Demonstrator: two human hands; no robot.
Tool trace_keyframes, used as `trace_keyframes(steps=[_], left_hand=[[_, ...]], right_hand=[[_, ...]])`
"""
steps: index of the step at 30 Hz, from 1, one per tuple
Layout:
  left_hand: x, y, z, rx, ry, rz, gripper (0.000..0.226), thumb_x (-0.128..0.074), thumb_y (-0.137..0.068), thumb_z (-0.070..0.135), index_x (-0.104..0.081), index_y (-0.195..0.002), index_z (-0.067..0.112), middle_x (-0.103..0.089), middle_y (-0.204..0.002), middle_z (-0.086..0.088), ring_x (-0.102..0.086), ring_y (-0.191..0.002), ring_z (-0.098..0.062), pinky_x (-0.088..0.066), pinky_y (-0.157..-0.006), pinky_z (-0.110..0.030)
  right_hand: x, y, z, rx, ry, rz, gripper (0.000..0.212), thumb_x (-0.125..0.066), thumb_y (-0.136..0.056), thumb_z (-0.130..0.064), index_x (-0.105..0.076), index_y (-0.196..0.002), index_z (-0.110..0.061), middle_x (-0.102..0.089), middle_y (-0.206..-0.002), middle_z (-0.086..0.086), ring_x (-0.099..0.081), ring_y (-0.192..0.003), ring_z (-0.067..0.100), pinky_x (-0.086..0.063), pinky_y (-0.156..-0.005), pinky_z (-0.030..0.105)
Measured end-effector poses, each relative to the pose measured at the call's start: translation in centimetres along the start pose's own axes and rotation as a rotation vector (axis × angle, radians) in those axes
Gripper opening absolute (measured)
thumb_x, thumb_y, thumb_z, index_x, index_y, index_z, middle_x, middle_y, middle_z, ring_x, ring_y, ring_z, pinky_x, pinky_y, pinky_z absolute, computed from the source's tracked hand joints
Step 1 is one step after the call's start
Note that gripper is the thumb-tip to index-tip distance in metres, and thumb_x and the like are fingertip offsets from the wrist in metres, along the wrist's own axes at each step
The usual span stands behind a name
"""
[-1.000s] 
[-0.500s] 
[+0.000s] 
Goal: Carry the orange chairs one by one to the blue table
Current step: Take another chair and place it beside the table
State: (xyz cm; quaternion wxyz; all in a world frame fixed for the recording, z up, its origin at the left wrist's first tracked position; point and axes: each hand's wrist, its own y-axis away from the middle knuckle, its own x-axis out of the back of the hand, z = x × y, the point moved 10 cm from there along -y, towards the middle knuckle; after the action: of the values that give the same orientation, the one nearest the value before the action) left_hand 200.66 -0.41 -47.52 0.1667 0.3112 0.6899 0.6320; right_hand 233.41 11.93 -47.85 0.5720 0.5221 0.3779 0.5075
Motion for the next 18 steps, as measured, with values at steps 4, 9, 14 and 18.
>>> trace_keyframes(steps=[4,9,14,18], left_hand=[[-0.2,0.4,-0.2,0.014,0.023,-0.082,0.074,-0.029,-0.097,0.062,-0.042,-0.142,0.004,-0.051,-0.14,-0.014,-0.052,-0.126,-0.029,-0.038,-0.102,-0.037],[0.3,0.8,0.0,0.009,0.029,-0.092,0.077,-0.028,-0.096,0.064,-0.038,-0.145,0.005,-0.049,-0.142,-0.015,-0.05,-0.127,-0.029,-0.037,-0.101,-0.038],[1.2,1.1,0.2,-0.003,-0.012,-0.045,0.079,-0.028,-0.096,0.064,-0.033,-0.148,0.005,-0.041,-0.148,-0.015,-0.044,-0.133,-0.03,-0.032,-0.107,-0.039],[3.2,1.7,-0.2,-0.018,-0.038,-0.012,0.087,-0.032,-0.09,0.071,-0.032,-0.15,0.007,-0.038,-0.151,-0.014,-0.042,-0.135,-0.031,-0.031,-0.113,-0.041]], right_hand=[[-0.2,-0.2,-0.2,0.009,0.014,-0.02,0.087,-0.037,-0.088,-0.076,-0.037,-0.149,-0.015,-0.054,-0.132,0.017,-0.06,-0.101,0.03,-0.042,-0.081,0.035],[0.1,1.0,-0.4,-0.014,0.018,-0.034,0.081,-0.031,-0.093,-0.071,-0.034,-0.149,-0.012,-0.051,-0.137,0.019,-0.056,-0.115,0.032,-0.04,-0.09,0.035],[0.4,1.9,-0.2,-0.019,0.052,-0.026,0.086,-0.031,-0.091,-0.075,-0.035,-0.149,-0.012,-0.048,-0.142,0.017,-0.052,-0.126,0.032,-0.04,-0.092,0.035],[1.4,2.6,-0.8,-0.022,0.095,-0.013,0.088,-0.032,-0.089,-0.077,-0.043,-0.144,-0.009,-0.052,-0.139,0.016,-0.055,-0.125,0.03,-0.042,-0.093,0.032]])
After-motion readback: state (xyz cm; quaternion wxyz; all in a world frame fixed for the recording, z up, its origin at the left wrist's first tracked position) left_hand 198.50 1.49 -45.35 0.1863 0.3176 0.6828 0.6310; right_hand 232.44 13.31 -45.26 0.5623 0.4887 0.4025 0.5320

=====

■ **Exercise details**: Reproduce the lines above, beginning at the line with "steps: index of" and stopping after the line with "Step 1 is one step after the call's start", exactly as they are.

■ **Output below**:
steps: index of the step at 30 Hz, from 1, one per tuple
Layout:
  left_hand: x, y, z, rx, ry, rz, gripper (0.000..0.226), thumb_x (-0.128..0.074), thumb_y (-0.137..0.068), thumb_z (-0.070..0.135), index_x (-0.104..0.081), index_y (-0.195..0.002), index_z (-0.067..0.112), middle_x (-0.103..0.089), middle_y (-0.204..0.002), middle_z (-0.086..0.088), ring_x (-0.102..0.086), ring_y (-0.191..0.002), ring_z (-0.098..0.062), pinky_x (-0.088..0.066), pinky_y (-0.157..-0.006), pinky_z (-0.110..0.030)
  right_hand: x, y, z, rx, ry, rz, gripper (0.000..0.212), thumb_x (-0.125..0.066), thumb_y (-0.136..0.056), thumb_z (-0.130..0.064), index_x (-0.105..0.076), index_y (-0.196..0.002), index_z (-0.110..0.061), middle_x (-0.102..0.089), middle_y (-0.206..-0.002), middle_z (-0.086..0.086), ring_x (-0.099..0.081), ring_y (-0.192..0.003), ring_z (-0.067..0.100), pinky_x (-0.086..0.063), pinky_y (-0.156..-0.005), pinky_z (-0.030..0.105)
Measured end-effector poses, each relative to the pose measured at the call's start: translation in centimetres along the start pose's own axes and rotation as a rotation vector (axis × angle, radians) in those axes
Gripper opening absolute (measured)
thumb_x, thumb_y, thumb_z, index_x, index_y, index_z, middle_x, middle_y, middle_z, ring_x, ring_y, ring_z, pinky_x, pinky_y, pinky_z absolute, computed from the source's tracked hand joints
Step 1 is one step after the call's start

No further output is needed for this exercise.